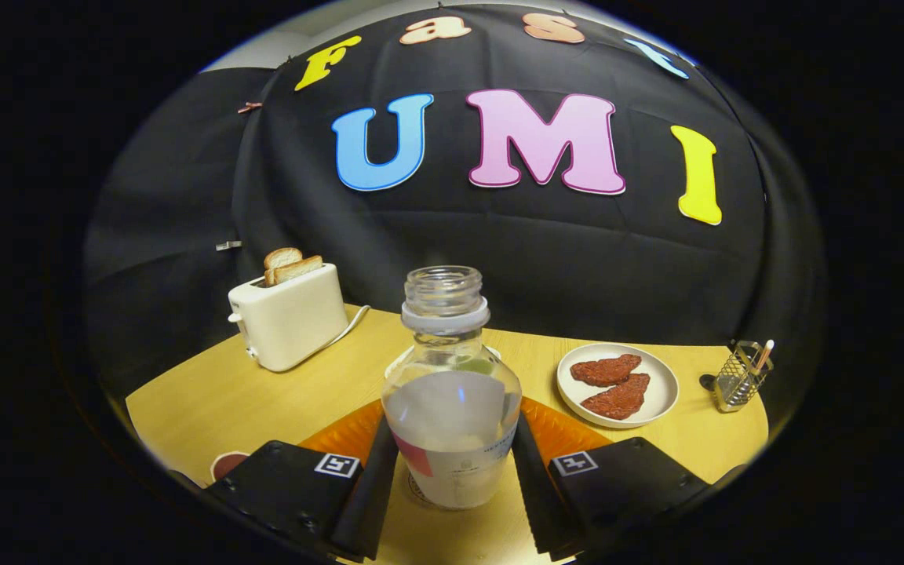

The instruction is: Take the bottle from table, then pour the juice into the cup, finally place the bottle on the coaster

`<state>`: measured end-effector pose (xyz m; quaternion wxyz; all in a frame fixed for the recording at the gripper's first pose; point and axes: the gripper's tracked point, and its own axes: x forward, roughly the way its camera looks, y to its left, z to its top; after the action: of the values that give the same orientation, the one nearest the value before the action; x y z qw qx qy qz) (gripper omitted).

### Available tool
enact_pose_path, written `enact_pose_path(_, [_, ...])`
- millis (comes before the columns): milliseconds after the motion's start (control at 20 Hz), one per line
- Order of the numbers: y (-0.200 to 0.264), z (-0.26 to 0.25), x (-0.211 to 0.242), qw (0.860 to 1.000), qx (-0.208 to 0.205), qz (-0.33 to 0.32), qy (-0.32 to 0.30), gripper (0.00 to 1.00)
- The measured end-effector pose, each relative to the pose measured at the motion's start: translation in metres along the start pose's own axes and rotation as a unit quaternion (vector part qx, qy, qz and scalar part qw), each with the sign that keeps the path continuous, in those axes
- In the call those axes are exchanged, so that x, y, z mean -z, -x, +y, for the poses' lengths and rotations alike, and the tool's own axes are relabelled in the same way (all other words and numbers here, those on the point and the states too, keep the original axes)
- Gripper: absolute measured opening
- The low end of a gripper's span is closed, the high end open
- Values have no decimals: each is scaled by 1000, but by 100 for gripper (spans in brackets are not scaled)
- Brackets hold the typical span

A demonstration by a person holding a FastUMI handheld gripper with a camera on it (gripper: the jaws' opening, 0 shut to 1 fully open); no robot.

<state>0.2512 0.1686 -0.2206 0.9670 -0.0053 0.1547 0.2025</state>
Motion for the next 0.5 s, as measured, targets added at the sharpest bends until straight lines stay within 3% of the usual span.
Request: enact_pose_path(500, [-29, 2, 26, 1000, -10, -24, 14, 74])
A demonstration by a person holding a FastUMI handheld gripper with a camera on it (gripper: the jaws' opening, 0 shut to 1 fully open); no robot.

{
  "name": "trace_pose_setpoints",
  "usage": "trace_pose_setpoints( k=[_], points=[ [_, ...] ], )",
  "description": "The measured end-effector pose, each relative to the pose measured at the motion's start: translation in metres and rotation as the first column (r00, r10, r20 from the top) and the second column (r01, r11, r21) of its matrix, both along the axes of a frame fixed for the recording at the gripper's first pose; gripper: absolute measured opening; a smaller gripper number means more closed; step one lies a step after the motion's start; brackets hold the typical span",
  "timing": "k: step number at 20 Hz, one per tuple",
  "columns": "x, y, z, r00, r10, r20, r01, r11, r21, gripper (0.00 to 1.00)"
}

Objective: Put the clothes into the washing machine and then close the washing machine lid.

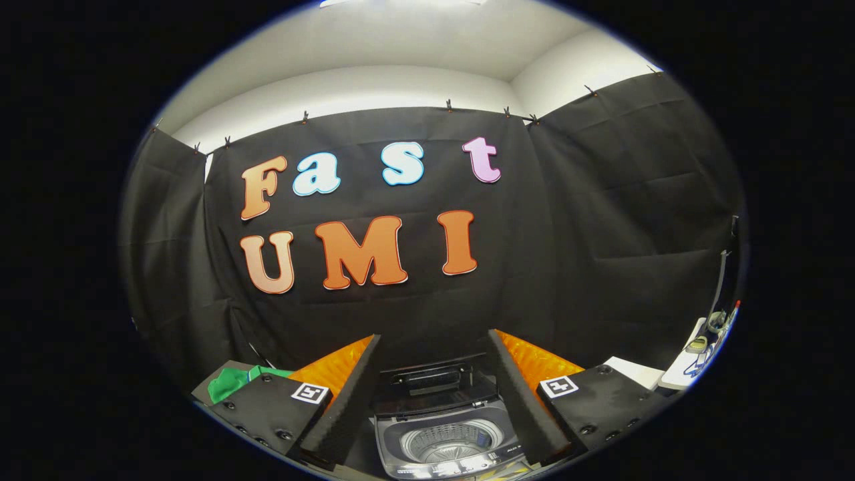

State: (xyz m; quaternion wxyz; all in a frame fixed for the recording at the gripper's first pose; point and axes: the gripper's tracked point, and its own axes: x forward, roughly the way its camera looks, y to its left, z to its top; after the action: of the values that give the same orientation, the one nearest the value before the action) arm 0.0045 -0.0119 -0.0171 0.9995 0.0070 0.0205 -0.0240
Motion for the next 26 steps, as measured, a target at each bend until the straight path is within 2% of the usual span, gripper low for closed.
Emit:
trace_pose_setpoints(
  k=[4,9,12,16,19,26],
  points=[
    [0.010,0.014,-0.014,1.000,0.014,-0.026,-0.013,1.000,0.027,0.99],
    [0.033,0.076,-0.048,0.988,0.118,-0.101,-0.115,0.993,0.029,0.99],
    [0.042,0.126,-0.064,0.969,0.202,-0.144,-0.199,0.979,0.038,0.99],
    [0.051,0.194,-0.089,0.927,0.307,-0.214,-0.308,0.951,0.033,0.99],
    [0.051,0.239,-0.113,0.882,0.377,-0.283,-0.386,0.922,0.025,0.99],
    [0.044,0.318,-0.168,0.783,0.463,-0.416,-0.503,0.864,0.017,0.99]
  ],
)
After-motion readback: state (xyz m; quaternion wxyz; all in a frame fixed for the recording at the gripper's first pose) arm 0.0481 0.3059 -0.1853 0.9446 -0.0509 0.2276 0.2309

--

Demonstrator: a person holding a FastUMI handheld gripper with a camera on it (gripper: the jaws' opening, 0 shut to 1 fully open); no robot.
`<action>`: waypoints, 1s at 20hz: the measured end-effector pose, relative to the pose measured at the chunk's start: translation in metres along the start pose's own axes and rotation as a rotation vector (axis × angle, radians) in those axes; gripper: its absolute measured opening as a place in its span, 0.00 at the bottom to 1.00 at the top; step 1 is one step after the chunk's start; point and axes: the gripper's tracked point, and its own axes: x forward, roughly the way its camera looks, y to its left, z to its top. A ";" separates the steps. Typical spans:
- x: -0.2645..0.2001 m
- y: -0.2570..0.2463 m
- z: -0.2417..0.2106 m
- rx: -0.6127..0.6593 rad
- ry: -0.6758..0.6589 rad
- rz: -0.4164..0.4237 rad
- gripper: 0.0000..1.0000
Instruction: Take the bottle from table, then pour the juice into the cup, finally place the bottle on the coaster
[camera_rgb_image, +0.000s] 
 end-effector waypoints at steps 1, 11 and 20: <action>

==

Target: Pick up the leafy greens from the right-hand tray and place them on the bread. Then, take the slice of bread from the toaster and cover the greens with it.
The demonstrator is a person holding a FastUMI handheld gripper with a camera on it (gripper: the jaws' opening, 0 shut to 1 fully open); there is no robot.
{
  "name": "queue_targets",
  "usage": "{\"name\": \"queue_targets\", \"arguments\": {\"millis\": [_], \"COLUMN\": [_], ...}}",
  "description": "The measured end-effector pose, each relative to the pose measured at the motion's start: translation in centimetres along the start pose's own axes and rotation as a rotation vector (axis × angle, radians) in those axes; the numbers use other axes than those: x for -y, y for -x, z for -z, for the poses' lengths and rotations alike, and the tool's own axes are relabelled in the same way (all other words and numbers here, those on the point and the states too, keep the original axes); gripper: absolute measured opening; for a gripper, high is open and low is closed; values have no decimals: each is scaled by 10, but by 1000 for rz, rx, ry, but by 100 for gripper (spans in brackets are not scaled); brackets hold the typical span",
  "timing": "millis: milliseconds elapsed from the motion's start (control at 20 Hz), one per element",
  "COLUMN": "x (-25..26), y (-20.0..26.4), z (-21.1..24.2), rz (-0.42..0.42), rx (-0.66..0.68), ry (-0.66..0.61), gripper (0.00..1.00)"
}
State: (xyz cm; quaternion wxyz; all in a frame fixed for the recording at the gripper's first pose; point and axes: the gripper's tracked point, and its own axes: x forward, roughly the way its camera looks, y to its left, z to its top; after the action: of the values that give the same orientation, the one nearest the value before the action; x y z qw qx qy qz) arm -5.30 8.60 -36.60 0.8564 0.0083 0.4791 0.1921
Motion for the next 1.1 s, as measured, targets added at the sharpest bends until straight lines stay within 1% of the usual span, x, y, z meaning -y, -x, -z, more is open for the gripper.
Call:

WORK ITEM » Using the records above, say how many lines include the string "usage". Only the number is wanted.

TASK SOLUTION » 2